= Edward Ravenshaw =

Association football player (1854–1880)

Edward Vincent Ravenshaw (30 July 1854 – 23 May 1880) was an amateur footballer who played for the Scotland XI against England in the last of the representative matches played in February 1872. He went on to become a tea planter in India, where he drowned trying to save the life of a friend.

==Family and education==
Ravenshaw was born in Mortlake, Surrey, on 30 July 1854, the son of George Chandler Ravenshaw and Eliza Willock. His father was educated at Haileybury College and was employed by the East India Company. His mother was the daughter of Sir Henry Willock, who was the chairman of the East India Company in 1844–45. His uncle Thomas was the founder of Ravenshaw College in Odisha state, India.

Having first attended Bromsgrove School, he joined Charterhouse School in 1866 where he showed an aptitude for various sports. He was a member of the school cricket team in 1871 and 1872 and of the school football XI in 1871–72.

==Football==
On 24 February 1872, he was asked to represent "Scotland" in the last pseudo-international match against an English XI, organised by Charles W. Alcock.
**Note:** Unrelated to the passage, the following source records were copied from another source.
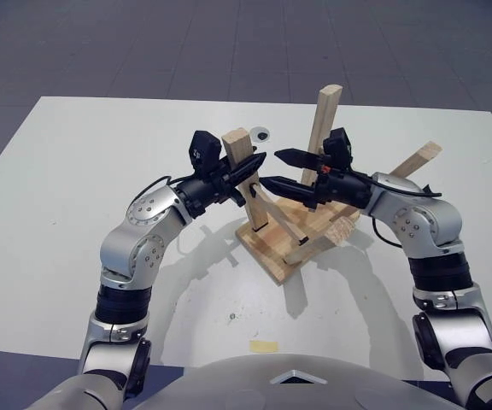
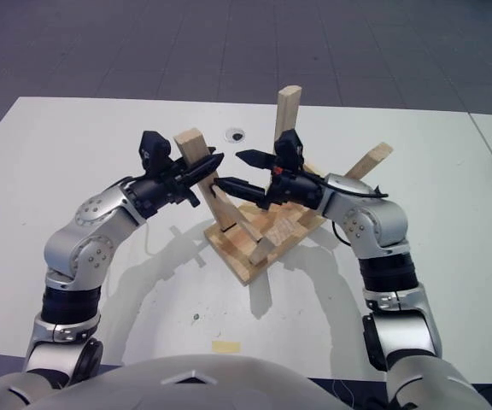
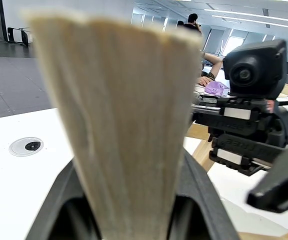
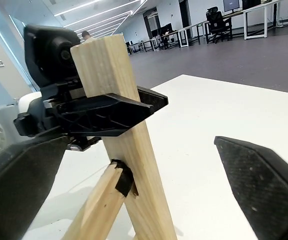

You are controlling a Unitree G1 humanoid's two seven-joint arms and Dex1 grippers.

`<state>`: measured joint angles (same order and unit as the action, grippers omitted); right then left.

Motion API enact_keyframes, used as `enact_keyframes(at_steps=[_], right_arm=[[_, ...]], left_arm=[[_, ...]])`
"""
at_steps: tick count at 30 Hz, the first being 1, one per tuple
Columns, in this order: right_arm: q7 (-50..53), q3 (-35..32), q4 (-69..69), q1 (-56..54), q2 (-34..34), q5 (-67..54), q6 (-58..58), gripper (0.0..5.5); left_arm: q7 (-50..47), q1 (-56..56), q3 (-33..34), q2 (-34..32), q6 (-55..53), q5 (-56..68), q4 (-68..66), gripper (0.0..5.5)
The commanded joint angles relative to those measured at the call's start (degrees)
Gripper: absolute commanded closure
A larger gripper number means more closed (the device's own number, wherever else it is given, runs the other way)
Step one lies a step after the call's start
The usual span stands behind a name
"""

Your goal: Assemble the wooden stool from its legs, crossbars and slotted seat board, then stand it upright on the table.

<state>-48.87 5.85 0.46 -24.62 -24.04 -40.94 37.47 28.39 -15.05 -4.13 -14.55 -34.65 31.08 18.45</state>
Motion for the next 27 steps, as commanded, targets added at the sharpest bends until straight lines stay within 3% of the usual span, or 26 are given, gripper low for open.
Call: enact_keyframes(at_steps=[1, 4, 8, 12, 15, 19, 23, 27], right_arm=[[2.99, 8.42, -9.04, -0.17, -0.32, 13.95, -4.30, 0.10], [3.33, 12.74, -11.26, 1.80, -2.03, 20.09, -6.21, 0.10], [3.98, 11.04, -9.74, 2.82, -1.42, 18.63, -7.06, 0.10], [-3.17, 1.35, 2.11, 4.52, -1.68, 1.65, -2.41, 0.10], [-3.43, -11.56, 11.18, 3.56, -3.50, -18.08, 5.79, 0.10], [9.92, -24.25, 13.17, -2.34, -1.74, -29.11, 3.11, 0.10], [20.45, -26.43, 18.07, -3.60, 0.22, -31.31, 1.29, 0.10], [25.33, -26.10, 20.87, -2.59, 1.71, -31.48, 0.41, 0.10]], left_arm=[[0.17, -0.66, -0.63, -0.63, -0.33, -0.95, 0.07, 4.45], [0.25, -0.73, -0.79, -0.76, -0.38, -1.10, 0.19, 4.45], [0.37, -0.51, -0.79, -1.32, -0.10, -1.77, -0.22, 4.45], [0.12, 1.55, -1.80, -2.13, 0.44, -3.47, 0.13, 4.45], [-1.16, 3.81, -0.09, -2.25, 1.37, -4.22, -0.31, 4.45], [-3.53, 7.05, -0.48, -2.79, 5.67, -8.50, -0.04, 4.45], [-1.78, 10.97, -4.66, -5.47, 11.88, -13.66, 2.29, 4.44], [-2.81, 10.91, -4.60, -5.37, 12.62, -13.06, 2.87, 4.38]])
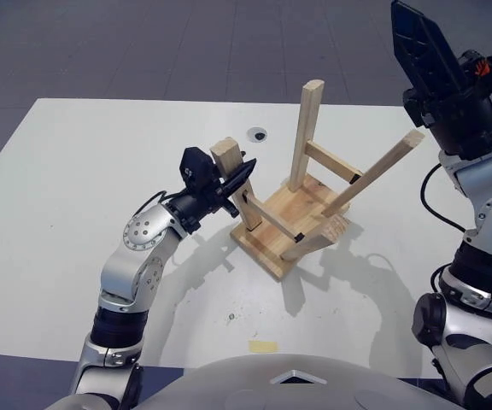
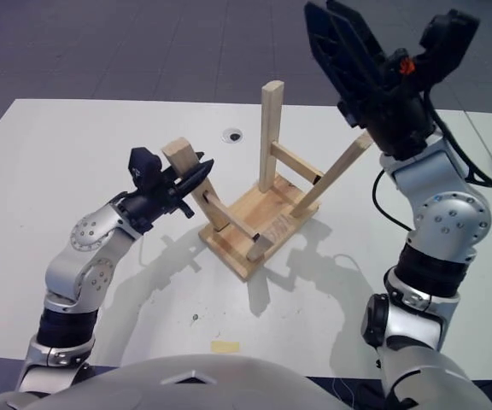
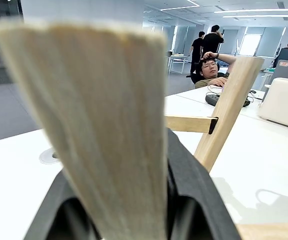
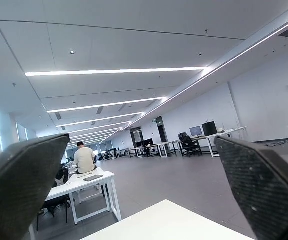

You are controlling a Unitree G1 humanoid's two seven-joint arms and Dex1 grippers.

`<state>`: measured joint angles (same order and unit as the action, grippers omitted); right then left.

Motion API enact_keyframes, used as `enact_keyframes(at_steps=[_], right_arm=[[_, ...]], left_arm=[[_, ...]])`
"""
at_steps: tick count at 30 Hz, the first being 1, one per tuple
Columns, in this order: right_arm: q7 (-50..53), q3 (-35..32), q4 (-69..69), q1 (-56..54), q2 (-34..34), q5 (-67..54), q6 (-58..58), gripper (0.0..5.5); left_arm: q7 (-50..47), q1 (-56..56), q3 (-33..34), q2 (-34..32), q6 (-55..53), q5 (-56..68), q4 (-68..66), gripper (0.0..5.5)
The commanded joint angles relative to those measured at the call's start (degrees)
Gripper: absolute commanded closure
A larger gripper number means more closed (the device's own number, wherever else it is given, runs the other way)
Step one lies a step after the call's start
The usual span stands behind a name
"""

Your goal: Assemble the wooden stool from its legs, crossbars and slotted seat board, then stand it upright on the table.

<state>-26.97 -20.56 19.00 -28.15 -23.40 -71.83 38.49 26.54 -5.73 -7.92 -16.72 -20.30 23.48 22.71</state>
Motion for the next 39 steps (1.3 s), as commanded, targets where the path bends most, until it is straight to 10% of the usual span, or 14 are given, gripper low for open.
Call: enact_keyframes(at_steps=[1, 20, 24, 30, 39], right_arm=[[4.21, 0.33, 2.35, 1.13, 1.36, -0.15, -1.00, 0.10], [6.21, 2.69, 3.14, 3.23, 3.36, 0.35, -3.25, 0.10], [6.99, 3.66, 3.58, 2.09, 4.58, 0.10, -3.85, 0.10], [6.87, 6.86, 5.92, 5.55, 4.66, 2.20, -3.18, 0.10], [5.18, 9.92, 9.31, 8.01, 4.56, 0.03, -1.97, 0.10]], left_arm=[[-1.67, 0.99, -0.29, -2.87, -1.77, -5.18, -1.60, 4.38], [-18.22, -33.77, 24.33, 1.47, -18.35, 30.92, -1.07, 1.63], [-16.14, -41.68, 21.94, 0.38, -16.31, 27.57, -7.22, 0.94], [-4.51, -21.05, -0.54, -5.79, -14.14, 10.46, -5.35, 0.13], [-6.38, -20.61, 2.08, -1.08, -13.58, 8.41, -5.88, 0.13]])
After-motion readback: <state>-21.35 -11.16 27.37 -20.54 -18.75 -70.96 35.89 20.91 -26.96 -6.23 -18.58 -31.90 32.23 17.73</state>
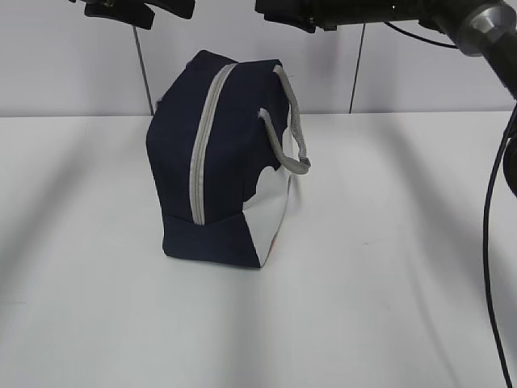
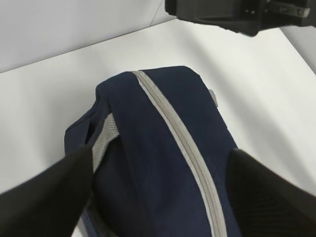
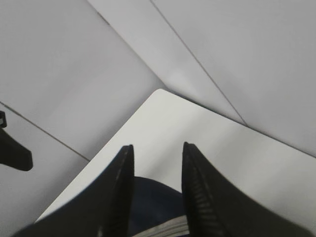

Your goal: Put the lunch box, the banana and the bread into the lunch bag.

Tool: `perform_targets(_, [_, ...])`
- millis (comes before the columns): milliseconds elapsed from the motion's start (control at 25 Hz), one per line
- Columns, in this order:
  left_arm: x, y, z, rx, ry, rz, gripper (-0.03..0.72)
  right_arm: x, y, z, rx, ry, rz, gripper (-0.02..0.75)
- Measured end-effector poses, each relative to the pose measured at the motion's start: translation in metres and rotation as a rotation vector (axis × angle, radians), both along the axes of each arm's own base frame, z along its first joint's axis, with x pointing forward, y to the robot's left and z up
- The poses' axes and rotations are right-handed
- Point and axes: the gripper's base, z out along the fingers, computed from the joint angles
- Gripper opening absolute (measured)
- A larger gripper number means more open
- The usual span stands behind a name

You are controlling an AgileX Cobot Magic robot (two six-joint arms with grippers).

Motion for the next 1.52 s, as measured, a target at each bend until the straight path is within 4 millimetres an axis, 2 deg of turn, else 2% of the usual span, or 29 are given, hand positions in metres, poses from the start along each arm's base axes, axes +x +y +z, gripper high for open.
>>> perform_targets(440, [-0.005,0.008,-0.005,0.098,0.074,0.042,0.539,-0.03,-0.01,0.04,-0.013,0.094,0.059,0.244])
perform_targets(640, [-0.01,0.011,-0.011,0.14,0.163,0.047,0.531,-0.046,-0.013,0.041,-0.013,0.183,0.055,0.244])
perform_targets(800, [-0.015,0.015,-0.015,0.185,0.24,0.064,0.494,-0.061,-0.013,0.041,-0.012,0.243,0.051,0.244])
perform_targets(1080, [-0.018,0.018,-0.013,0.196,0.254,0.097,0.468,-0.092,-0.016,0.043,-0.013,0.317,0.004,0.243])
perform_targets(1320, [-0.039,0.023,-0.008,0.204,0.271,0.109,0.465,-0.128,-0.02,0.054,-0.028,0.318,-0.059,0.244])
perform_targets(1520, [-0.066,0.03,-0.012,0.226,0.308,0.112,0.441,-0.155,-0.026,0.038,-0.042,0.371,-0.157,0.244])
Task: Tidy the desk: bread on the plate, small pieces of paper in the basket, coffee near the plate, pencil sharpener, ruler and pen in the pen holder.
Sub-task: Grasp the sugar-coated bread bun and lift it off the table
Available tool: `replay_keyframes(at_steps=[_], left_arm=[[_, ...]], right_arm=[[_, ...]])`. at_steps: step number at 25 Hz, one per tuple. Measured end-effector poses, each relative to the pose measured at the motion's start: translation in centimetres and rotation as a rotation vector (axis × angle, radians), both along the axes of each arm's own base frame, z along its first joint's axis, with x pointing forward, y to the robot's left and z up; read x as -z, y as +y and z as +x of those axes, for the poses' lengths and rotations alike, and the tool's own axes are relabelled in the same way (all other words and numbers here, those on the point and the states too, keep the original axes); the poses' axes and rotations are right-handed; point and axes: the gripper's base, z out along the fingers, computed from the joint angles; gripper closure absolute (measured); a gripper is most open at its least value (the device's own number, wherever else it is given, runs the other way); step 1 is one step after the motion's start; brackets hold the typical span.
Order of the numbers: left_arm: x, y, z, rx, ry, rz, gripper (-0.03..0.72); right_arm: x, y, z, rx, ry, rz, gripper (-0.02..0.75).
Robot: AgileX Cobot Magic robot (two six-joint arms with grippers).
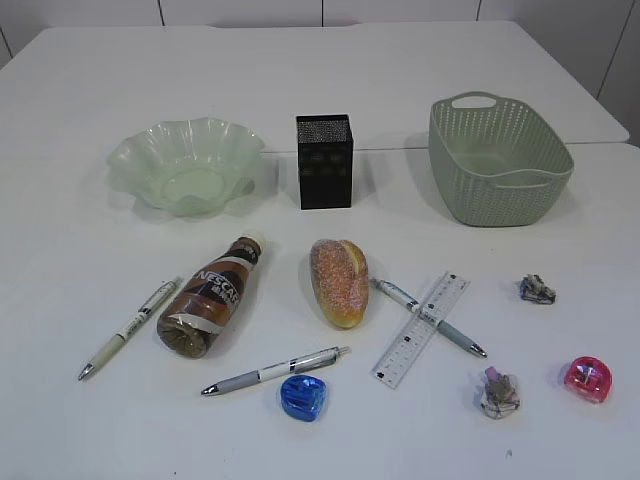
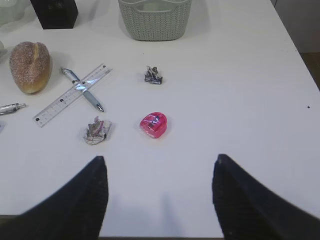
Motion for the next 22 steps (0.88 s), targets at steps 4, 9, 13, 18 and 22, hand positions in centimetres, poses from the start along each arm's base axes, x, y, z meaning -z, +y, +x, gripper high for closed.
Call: replay_keyframes(at_steps=[4, 9, 13, 18, 22], left_arm=[[0.0, 0.0, 0.0, 0.0, 0.0, 0.0, 0.168], [0.0, 0.0, 0.0, 0.0, 0.0, 0.0, 0.168], [0.0, 0.0, 0.0, 0.0, 0.0, 0.0, 0.168], [0.0, 0.0, 0.0, 0.0, 0.0, 0.0, 0.168], [0.0, 0.0, 0.0, 0.004, 0.0, 0.0, 0.168]], right_arm=[[0.0, 0.0, 0.0, 0.0, 0.0, 0.0, 0.225], [0.0, 0.0, 0.0, 0.0, 0.0, 0.0, 0.225], [0.0, 0.0, 0.0, 0.0, 0.0, 0.0, 0.225], [0.0, 0.0, 0.0, 0.0, 0.0, 0.0, 0.225], [0.0, 0.0, 0.0, 0.0, 0.0, 0.0, 0.225]])
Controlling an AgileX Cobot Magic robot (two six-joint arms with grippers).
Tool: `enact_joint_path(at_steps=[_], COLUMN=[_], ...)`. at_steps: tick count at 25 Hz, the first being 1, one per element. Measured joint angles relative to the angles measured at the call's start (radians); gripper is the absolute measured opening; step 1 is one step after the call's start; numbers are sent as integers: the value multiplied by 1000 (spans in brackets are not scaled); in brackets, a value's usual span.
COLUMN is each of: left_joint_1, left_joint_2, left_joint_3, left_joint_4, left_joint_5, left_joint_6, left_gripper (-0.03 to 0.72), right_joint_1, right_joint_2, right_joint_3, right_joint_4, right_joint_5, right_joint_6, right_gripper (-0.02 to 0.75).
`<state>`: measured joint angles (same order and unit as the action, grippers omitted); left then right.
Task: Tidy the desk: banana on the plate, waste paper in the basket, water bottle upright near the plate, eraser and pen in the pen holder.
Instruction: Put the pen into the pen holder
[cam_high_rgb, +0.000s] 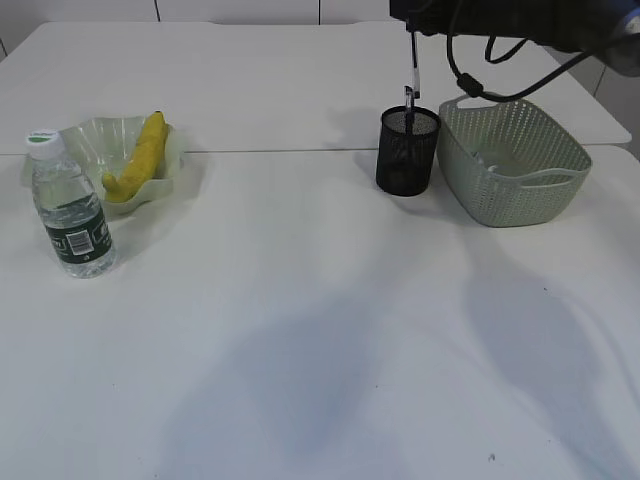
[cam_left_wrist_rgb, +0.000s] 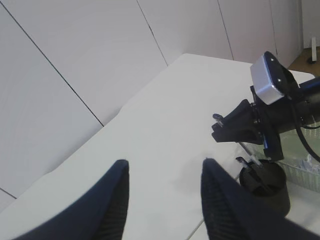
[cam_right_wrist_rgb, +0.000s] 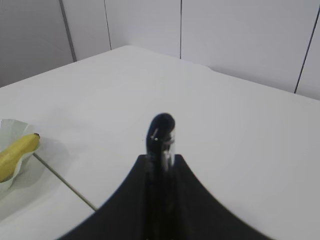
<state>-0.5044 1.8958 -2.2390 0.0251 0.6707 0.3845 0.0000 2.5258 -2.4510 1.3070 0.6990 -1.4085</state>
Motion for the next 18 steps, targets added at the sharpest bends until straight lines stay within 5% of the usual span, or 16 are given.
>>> enact_joint_path(at_steps=[18], left_joint_1=[68], left_joint_2=[36], left_joint_3=[0], left_joint_4=[4], left_joint_5=[2], left_joint_6=[0], left_gripper=[318], right_joint_1=[0], right_joint_2=[126], right_joint_3=[1], right_joint_4=[6], right_joint_5=[14], right_joint_6=[-45], right_gripper=[74])
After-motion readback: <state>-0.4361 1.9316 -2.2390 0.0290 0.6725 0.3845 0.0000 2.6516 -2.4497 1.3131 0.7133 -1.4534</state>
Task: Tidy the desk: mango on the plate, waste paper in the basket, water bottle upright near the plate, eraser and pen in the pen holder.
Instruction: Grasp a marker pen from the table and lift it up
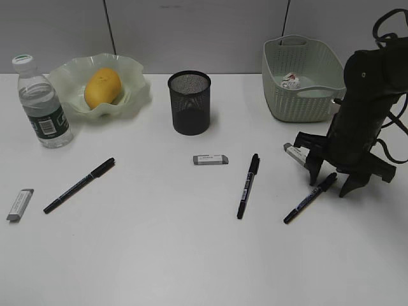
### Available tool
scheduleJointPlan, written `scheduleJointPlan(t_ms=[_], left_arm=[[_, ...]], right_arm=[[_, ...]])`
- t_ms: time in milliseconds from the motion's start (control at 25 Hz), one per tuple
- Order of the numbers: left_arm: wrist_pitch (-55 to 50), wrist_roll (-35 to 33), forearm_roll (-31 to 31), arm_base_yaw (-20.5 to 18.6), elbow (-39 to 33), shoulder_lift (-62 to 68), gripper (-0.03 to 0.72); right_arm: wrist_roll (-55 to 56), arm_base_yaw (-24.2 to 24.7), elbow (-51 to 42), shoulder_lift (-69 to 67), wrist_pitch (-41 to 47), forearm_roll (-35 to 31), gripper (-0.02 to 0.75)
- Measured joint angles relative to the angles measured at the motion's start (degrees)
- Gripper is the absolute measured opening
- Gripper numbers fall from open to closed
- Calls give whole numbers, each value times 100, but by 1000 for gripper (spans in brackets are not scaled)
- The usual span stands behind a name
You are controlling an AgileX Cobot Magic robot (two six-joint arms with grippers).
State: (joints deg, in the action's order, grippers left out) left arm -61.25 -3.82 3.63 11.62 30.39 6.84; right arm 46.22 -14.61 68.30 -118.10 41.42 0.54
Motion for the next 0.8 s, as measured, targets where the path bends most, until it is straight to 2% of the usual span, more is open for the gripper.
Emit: scheduleJointPlan(t_ms=[120,440,600,800], left_arm=[[0,0,0,0,0,0,501],[0,0,0,0,0,0,501],[0,0,0,0,0,0,501],[0,5,0,0,0,0,501]], right_arm=[[138,0,0,-2,-13,136,393],[172,0,39,-27,-70,162,146],[61,0,43,-27,-70,141,145],[-587,0,44,11,15,-54,145]])
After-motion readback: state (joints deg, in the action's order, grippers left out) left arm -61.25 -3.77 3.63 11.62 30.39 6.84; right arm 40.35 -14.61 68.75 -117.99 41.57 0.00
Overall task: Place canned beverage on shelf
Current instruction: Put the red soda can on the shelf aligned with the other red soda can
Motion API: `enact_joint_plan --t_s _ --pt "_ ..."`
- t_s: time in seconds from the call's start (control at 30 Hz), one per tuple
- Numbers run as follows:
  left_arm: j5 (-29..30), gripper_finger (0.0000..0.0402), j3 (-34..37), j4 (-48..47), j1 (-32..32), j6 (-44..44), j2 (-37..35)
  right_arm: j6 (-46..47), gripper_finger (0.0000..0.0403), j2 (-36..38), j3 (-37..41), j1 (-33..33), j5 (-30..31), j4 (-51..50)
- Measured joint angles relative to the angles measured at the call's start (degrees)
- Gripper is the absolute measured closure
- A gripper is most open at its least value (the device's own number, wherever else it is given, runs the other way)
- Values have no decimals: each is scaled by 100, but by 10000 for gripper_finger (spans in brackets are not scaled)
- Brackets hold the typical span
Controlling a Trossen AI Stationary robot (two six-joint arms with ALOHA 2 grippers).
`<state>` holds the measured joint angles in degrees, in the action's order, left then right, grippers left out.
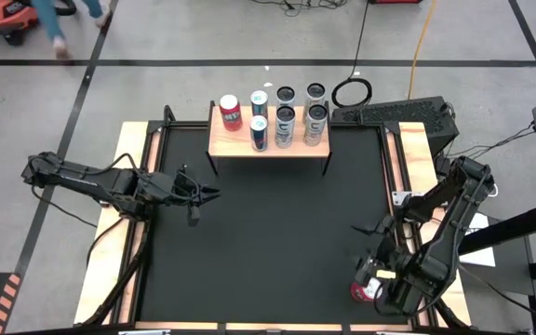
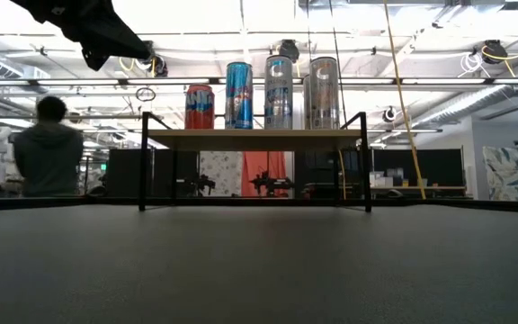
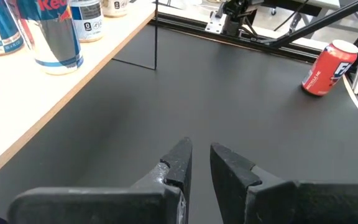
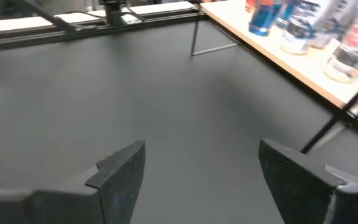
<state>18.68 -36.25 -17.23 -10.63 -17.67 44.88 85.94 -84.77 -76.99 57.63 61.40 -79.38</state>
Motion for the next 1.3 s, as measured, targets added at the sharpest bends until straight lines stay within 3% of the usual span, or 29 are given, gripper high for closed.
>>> enact_joint_plan --t_s 0.2,0.77,0.9,1.2,1.3 --pt "0 341 0 0 0 -1 0 -884 82 0 0 -72 2 692" --pt "0 341 0 0 0 2 -2 -820 80 0 0 -103 -203 1461" --pt "2 341 0 0 0 4 0 -996 80 0 -2 -138 -600 1748" --pt "2 341 -1 0 0 0 -1 -412 80 0 -2 -260 -1529 2023" --pt "0 341 -2 0 0 -1 0 -432 81 4 -109 -268 -2172 2027"
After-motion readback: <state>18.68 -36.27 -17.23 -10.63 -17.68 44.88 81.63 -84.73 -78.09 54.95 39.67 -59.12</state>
The Scottish XI was made up from players from London and the Home Counties with "Scottish connections". Ravenshaw had attended the match to watch Old Carthusians Thomas Hooman and Charles Nepean play for England and Scotland respectively, and (despite having no family links to Scotland) was pressed into service by the Scottish captain Montague Muir Mackenzie (also an Old Carthusian) to replace Quintin Hogg who had been injured shortly before the match. The match ended in a 1–0 victory to the English with a goal from Charles Clegg.

==Later life and death==
He left Charterhouse in the summer of 1872 and became a clerk in the Old Bank at Malvern, Worcestershire. He subsequently became a tea planter in Cachar, India.

He drowned in the Katakhal River, while attempting to save a friend's life near Julnacherra in Assam on 23 May 1880.